Task item: The goal is a clean copy of all the data below, with pictures dropped and everything else retyped exactly.

Collected data:
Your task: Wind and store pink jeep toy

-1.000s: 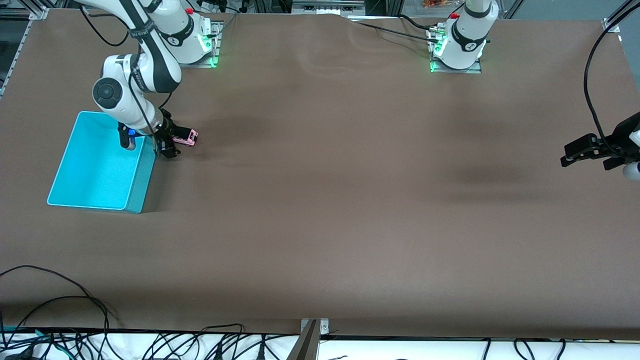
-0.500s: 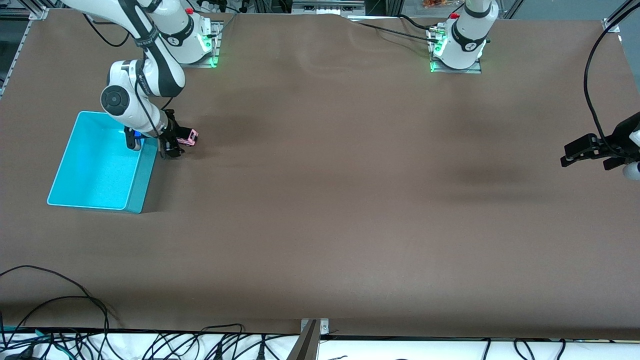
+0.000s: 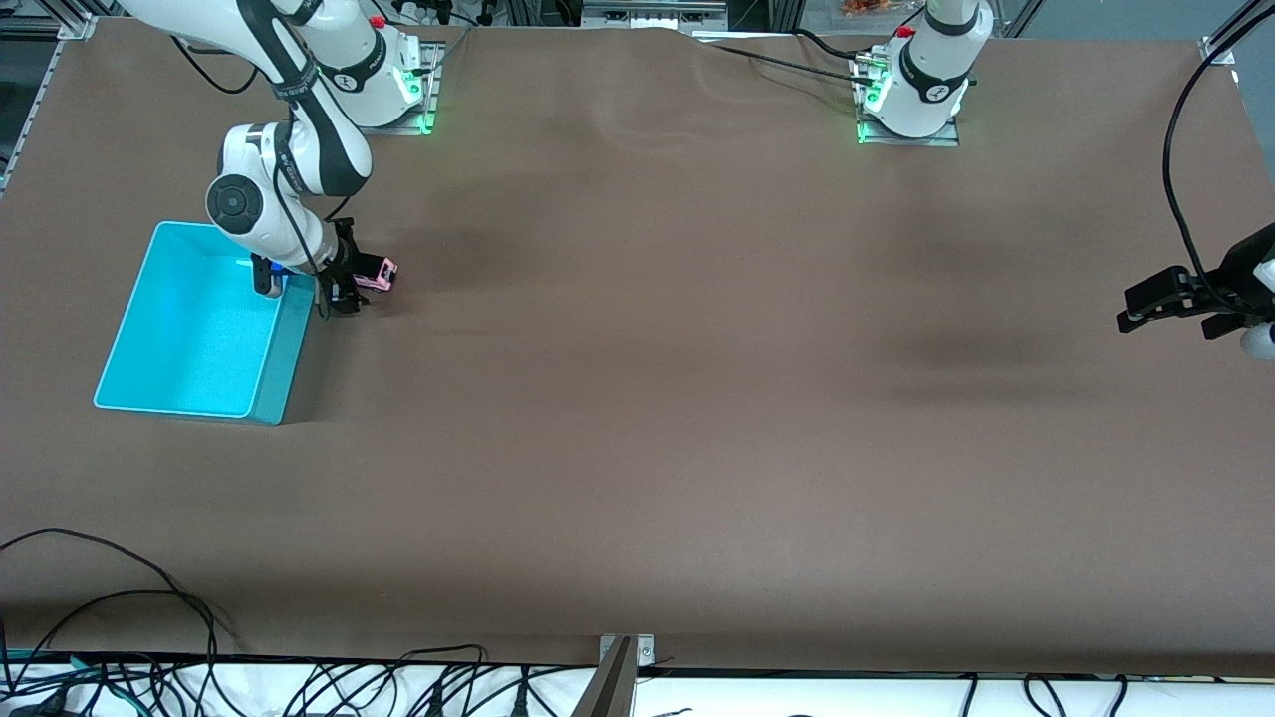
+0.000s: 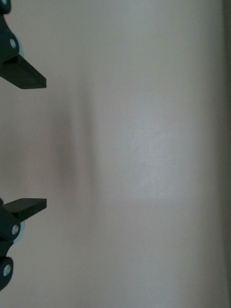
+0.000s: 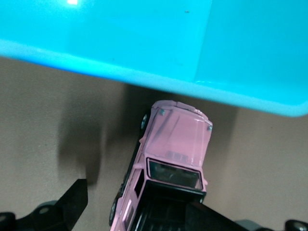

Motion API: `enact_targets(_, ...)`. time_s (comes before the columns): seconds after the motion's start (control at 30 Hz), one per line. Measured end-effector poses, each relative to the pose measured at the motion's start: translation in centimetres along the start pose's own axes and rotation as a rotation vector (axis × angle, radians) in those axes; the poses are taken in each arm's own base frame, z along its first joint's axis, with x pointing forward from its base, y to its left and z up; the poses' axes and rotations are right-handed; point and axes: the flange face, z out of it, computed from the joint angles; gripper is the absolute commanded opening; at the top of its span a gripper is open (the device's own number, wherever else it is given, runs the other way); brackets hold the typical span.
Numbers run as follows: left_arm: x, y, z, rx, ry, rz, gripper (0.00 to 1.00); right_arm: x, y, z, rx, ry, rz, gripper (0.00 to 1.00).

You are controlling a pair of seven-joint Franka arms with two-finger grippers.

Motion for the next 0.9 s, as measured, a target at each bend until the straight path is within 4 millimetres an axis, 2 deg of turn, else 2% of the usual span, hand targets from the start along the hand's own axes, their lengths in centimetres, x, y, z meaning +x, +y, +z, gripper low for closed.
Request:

Result for this task:
Your task: Wind and store pink jeep toy

-1.000s: 
-0.500s: 
+0.000s: 
+0.000s: 
+0.000s: 

Motion API: `enact_targets(_, ...)`. time_s (comes before the columns): seconds after the motion's start (control at 30 Hz), one per line. Measured end-effector poses, each relative to the pose measured at the motion's start: translation in centimetres along the start pose's own axes and rotation as a rotation vector (axis × angle, radians) in those axes; the poses are taken in each arm's own base frame, z along its first joint's axis, with x pointing forward from its base, y to its left and z up; the poses' axes and rotations are right-handed; point and axes: the flange face, z out of it, computed from the joint angles; gripper is the absolute commanded opening; at the top of its span a gripper is open (the device's own number, wherever else it is given, runs the other way); brackets hold the typical span.
Numbers run as follows: left_arm: x, y, z, rx, ry, rz, gripper (0.00 to 1.00); right_arm: x, y, z, rx, ry, rz, gripper (0.00 to 1.00).

You are controlling a pair of seven-joint Franka arms with two-finger grippers.

Motion for the next 0.9 s, as measured, a target at each bend until the straight path is within 4 millimetres an axis, 2 deg of turn, else 2% of the usual span, hand targets from the start along the hand's own axes, their lengths in centimetres, x, y, z meaning +x, +y, +z, gripper low for closed.
Request:

The answer has been written out in full.